Introducing The Southeast
This iconic region, synonymous with sun, sand and binge eating, is rightly popular with the hundreds of thousands of visitors who make the southeast the economic engine of the tourism industry in the DR. Sprawling resort developments, some like city-states unto themselves, line much of the beachfront from Punta Cana to Bávaro. However, the result is less like the high-rise congestion of Cancun or Miami and more like low-slung retirement communities, albeit ones populated by families, young and old, and couples and singles of all ages looking for a hassle-free holiday in the Caribbean.
Beyond the gated luxury enclaves, there’s a vast landscape of sugar plantations dotted with bateyes, the small communities where many of the workers live. La Romana, a bustling city hugging the Río Chavón, anchors the sugar economy, but for travelers it’s the nearby fishing village of Bayahibe that is of interest. Besides being the departure point for trips to the nearby islands in the Parque Nacional del Este, Bayahibe’s seaside restaurants and bars feed a close-knit community of Dominicans and loyal expats.

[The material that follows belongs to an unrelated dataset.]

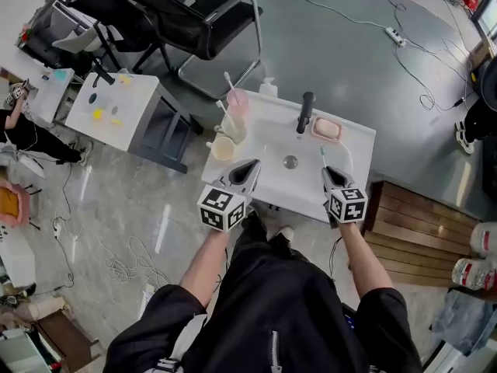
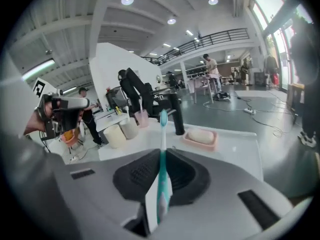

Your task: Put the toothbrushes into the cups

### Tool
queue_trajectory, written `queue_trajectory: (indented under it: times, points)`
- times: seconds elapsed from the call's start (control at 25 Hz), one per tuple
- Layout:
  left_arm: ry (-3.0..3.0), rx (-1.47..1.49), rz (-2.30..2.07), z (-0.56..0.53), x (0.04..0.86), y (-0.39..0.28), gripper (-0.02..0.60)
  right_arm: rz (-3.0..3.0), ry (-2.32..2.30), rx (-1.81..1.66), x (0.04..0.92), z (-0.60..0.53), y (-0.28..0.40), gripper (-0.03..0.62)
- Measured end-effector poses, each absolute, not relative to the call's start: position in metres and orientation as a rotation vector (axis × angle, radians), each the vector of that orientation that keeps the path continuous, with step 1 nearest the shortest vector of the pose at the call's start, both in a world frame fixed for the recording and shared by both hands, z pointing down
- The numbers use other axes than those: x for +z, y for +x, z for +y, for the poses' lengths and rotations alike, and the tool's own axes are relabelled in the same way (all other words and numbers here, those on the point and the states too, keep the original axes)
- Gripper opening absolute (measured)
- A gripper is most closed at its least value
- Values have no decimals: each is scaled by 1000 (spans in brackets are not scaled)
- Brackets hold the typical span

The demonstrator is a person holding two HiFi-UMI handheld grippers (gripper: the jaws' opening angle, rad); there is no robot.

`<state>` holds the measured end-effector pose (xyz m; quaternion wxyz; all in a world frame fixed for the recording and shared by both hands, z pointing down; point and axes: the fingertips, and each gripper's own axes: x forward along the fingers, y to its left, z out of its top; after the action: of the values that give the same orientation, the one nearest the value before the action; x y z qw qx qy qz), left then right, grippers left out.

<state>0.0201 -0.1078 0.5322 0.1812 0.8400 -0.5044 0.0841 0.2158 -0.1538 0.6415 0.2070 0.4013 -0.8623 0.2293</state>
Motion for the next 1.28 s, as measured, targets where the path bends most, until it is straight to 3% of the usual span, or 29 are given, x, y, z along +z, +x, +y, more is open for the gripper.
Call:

Only a few miles north of Bávaro, the resorts thin out and the road leads inland past plantations and through small villages where horses are the preferred mode of transportation. Further up the coast, down a rutted and rough road is Playa Limón, an isolated stretch of beach backed by palm trees but also, more unusually, a lagoon and several mountain peaks. Those committed to carrying on west to Sabana de la Mar are rewarded with the Parque Nacional Los Haitises, a protected maze of caves and mangroves.